Son nom symbolise la «radio comme art». Fils de tailleur de pierre, entré «par
hasard» à la radio en 1957, il y découvre, par ses propres moyens, une manière
spécifique de raconter le monde par le son. Dans ses compositions, la parole est
un matériau à sculpter, au même titre que les sons de la vie ou ses silences. Lui-même
comparait son travail à la peinture ou encore à la taille du granit : extraire
de la réalité un bloc sonore, le monter comme on taille la pierre, le polir par
mixage...
Compositeurs, écrivains, producteurs de radio et plasticiens qui l'ont connu disent
ici son apport essentiel à l'art sonore, et son influence grandissante - qui s'exerce
bien au-delà des cercles radiophoniques, parce que l'oeuvre se confronte à la
double question de la construction de la forme et de la restitution du réel.
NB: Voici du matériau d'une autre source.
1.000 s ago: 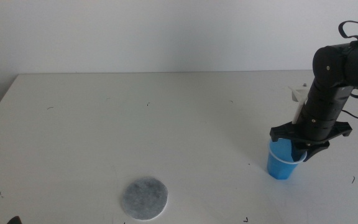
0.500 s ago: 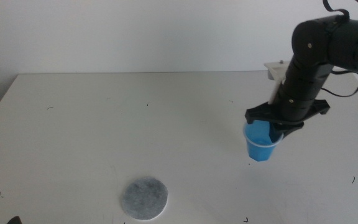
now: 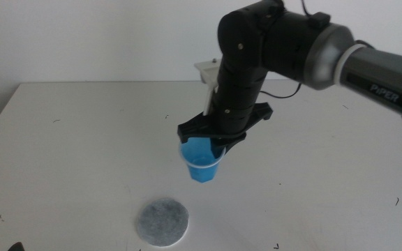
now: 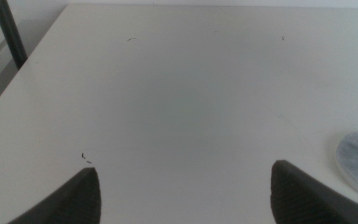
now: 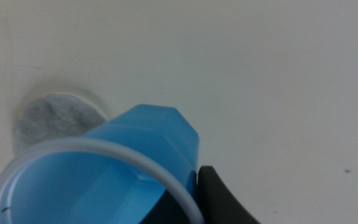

Ils
témoignent de ce qu'ils ont appris de lui : l'urgence de briser les conformismes de
la radio ; l'exigence d'une écriture pour porter l'écoute à incandescence . En écho
aux propos de l'artiste, leurs témoignages dessinent un portrait du «tailleur de
sons». Des notices consacrées à ses différentes pièces complètent cette monographie
qui permet de ressaisir l'ensemble de son activité sonore.